18. In this light our Courts appear to be supported by good authority when they held, either expressly or by clear implication, that:
Universal partnerships of all property which extend beyond commercial undertakings were part of Roman-Dutch law and still form part of our law.
A universal partnership of all property does not require an express agreement. Like any other contract, it can also come into existence by tacit agreement, that is, by an agreement derived from the conduct of the parties.
The requirements for a universal partnership of all property, including universal partnerships between cohabitees, are the same as those formulated by Pothier for partnerships in general.
Where the conduct of the parties is capable of more than one inference, the test for when a tacit universal partnership can be held to exist is whether it is more probable than not that a tacit agreement had been reached.
. . . .
19. Once it is an accepted that a partnership enterprise may extend beyond commercial undertakings, logic dictates, in my view that the contribution of both parties need not be confined to a profit making entity. . . . It can be accepted that the plaintiff’s contribution to the commercial undertaking conducted by the defendant was insignificant. Yet she spent all her time, effort and energy in promoting the interests of both parties in their communal enterprise by maintaining their common home and raising their children. On the premise that the partnership enterprise between them could notionally include both the commercial undertaking and the non-profit making part of their family life, for which the plaintiff took responsibility, her contribution to that notional partnership enterprise can hardly be denied.”
[27] In Antoinette Charmane Horton V. Roy Douglas Nicolas Fanourakis and Two Others4, the parties had cohabited and lived together as husband and wife since 1988; in 1994 they were engaged to marry each other. The appellant instituted legal proceedings against the first respondent in 2012; accordingly, they had cohabited for about twenty seven years. It became apparent during the hearing of the matter that in fact the appellant had been employed since 1986 by one of the companies owned by the first respondent’s father. Upon his death the first respondent took over the companies and ran the family businesses. She continued working for the family businesses whilst cohabitating with the first respondent. She sought an order in the court a quo interdicting the first respondent from transferring immovable property to a trust on the basis that the latter forms part of the assets of a universal partnership.

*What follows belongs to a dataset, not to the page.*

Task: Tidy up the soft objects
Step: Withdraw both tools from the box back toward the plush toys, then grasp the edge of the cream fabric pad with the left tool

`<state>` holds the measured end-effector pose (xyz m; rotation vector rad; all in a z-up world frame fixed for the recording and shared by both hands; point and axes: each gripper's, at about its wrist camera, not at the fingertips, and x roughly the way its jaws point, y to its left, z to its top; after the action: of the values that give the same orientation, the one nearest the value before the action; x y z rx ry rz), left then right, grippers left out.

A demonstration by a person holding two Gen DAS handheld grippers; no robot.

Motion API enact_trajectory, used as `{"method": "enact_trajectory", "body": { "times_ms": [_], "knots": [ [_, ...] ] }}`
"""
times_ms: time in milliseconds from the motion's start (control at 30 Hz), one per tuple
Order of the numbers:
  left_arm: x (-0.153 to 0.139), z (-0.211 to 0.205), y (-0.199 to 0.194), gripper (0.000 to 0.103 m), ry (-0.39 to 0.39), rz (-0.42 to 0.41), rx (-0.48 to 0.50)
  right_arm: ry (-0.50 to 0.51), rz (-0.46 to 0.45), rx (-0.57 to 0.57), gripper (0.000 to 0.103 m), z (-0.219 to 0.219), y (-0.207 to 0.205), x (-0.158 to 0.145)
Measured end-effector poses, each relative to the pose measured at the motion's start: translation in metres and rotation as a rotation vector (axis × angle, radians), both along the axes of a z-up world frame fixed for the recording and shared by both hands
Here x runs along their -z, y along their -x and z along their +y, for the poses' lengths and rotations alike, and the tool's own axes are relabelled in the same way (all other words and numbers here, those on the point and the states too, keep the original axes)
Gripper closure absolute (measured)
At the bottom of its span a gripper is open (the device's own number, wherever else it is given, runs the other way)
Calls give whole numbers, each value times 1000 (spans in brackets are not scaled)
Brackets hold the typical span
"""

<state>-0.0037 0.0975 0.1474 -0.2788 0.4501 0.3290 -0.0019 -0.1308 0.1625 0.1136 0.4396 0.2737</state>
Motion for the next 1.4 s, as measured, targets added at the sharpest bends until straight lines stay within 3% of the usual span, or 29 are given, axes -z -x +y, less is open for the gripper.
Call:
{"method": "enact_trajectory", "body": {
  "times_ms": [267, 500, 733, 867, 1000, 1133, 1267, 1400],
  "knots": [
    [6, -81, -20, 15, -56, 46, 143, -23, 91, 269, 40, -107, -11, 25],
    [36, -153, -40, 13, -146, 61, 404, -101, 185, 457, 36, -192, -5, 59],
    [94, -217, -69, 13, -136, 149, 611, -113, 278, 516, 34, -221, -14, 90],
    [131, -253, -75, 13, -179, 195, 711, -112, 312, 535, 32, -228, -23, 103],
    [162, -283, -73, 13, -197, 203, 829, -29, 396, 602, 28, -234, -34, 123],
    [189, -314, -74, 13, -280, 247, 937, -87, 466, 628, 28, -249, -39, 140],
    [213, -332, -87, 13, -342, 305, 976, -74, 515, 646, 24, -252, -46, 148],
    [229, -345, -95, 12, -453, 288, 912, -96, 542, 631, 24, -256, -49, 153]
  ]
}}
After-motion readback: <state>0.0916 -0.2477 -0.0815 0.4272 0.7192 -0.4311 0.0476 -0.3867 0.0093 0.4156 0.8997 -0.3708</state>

[28] This Court in the Horton’s case confirmed the decision of the court a quo which had found that there was no universal partnership between the parties. In coming to this conclusion the learned Justice M. C. B. Maphalala JA, as he then was, delivering a unanimous judgment had this to say:5
“ 22. The above case reiterates the Common law principles on universal partnerships; and, it does reflect the law in this country. When considering the essential requirements of the doctrine of universal partnerships as espoused by the South African Supreme Court of Appeal, I fail to comprehend how the judge a quo could be said to have misdirected herself in the judgment. It is very clear on the evidence that the appellant did not work or contribute her skills and labour for the benefit of a universal partnership with the first respondent. She discharged her duties in her capacity as Accounting Clerk employed by the Hillview Butchery (Pty) Ltd as well as Ngwane Poultry (Pty) Ltd, which companies were owned by the deceased and
subsequently by the deceased’s Estate. Any profit generated by the companies was for the benefit of the deceased and not the partnership, and subsequently for the Estate. The farm, in particular, belonged to the deceased and was not part of any partnership assets; the deceased bequeathed the farm to the first respondent, who has the right to transfer it to the Trust on the basis that it does not form part of the assets of any universal partnership.”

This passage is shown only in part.